Da Sétima Vara Criminal, o juiz Jorge Tadeu concedeu dois pedidos feitos pelo ex-governador Silval Barbosa e seu ex-chefe de gabinete Sílvio Corrêa. O primeiro conseguiu autorização para ir ao médico. Já o segundo conseguiu relaxamento nas medidas cautelares para trabalhar para a "Família Barbosa".
Silval pediu autorização judicial com o objetivo de comparecer ao médico para realizar consultas e exames. O ex-governador cumpre prisão domiciliar desde 13 de junho de 2017. O Ministério Público Estadual (MPE) não foi contra o pedido.
Assim, o juiz Jorge Tadeu autorizou a ida de Silval ao médico "em observância ao princípio da dignidade da pessoa humana". O réu deverá informar previamente ao Setor de Monitoramento Eletrônico o destino.
Já Silvio Correa narra que se encontra desempregado desde a sua liberdade decretada em março deste ano.
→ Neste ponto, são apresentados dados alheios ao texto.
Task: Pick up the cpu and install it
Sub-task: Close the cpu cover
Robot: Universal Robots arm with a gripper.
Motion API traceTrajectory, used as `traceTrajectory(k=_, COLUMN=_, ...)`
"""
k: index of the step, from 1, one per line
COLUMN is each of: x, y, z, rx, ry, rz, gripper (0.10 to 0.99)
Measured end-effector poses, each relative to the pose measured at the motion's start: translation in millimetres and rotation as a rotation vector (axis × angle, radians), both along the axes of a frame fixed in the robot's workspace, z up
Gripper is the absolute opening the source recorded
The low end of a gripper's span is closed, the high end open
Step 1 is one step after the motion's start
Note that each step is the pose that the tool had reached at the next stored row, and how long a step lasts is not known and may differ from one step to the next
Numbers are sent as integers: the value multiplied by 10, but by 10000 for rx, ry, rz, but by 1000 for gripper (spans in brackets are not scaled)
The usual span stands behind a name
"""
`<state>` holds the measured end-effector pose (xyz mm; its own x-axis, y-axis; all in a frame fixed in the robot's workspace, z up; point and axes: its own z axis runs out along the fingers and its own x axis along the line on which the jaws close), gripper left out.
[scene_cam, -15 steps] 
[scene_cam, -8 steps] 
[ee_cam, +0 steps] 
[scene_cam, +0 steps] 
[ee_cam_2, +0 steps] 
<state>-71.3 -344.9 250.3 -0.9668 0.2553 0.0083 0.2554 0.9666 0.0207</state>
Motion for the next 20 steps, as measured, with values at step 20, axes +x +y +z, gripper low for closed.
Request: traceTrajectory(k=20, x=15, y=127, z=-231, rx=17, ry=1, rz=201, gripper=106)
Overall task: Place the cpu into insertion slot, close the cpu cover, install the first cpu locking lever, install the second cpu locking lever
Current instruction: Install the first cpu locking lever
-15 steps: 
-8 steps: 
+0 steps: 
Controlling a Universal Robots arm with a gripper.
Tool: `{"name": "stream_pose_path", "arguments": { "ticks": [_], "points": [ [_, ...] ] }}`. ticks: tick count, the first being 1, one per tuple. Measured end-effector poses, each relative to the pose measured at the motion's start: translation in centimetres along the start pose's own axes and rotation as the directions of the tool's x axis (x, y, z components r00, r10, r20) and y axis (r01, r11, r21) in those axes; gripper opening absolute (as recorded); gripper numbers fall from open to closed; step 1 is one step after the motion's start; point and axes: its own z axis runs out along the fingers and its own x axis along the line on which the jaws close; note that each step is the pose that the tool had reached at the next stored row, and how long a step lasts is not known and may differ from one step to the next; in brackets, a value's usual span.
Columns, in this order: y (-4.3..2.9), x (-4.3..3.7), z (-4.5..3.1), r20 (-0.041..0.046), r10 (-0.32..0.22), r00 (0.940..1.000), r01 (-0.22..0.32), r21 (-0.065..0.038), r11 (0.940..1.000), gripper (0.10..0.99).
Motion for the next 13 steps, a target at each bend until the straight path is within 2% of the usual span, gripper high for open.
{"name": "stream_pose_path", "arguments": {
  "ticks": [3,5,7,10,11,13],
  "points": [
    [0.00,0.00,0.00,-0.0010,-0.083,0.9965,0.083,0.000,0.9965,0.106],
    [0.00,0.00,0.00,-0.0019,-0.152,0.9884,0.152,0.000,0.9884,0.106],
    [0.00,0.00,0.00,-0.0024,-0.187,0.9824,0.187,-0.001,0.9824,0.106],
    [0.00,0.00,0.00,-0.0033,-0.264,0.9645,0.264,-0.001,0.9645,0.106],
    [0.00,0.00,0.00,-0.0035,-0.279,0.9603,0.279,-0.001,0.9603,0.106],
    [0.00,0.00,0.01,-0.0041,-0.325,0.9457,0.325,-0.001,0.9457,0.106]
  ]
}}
Ele cumpre uma série de medidas, como o uso de tornozeleira eletrônica e se recolher no período noturno e nos finais de semana e feriado.
Recentemente, a "Família Barbosa" lhe ofereceu uma vaga de emprego. Este foi o motivo para que Silvio pedisse que a cautelar consistente de contar outros réus ou testemunhas da ação fosse revogada. Caso Silvio aceitasse o emprego, ele poderia voltar para a prisão.
Silvio explicou que trabalhou para Silval Barbosa e sua família por mais de 15 anos. Quando o ex-governador foi preso, ele destacou que os dois chegaram a ficar na mesma cela.
Em parecer, o MPE pontuou que um possível contato entre Silvio Corrêa e a "família barbosa" não tem influência para prejudicar a instrução criminal.
A entidade destacou que Sílvio, Silval e demais membros da "Família Barbosa" adotaram "postura de confessar as práticas delitivas que cometeram e auxiliar as apurações e investigações em curso, além de oferecer imóveis para ressarcir os danos causados".
Assim, o juiz Jorge Tadeu revogou algumas medidas cautelares impostas ao Silvio Corrêa. Mas manteve outras que foram determinadas por conta do acordo de delação premiada junto ao Supremo Tribunal Federa (STF).
Silvio ainda está obrigado a usar a tornozeleira eletrônica. Ele deverá também se recolher no período noturno (entre 22h e 6h) durante a semana e nos finais de semana e feriados. O réu ainda não pode ocupar cargos públicos durante a vigência do acordo de delação.
Em setembro do ano passado, Silval e Silvio fizeram um acordo de delação premiada que revelaram a existência de uma organização criminosa dentro de órgãos públicos de Mato Grosso. O caso está ligado a Operação Ararath, que apura a atuação de factorings atuando como bancos clandestinos, a fazer empréstimos fraudulentos para enriquecimento ilícito e financiamento de campanhas entre os anos de 2006 e 2014.
Os dois também são em várias fases decorrentes da Operação Sodoma. Ela Investiga uma suposta rede de esquema de propinas entre empresas privadas e políticos em troca de benefícios financeiros e políticos.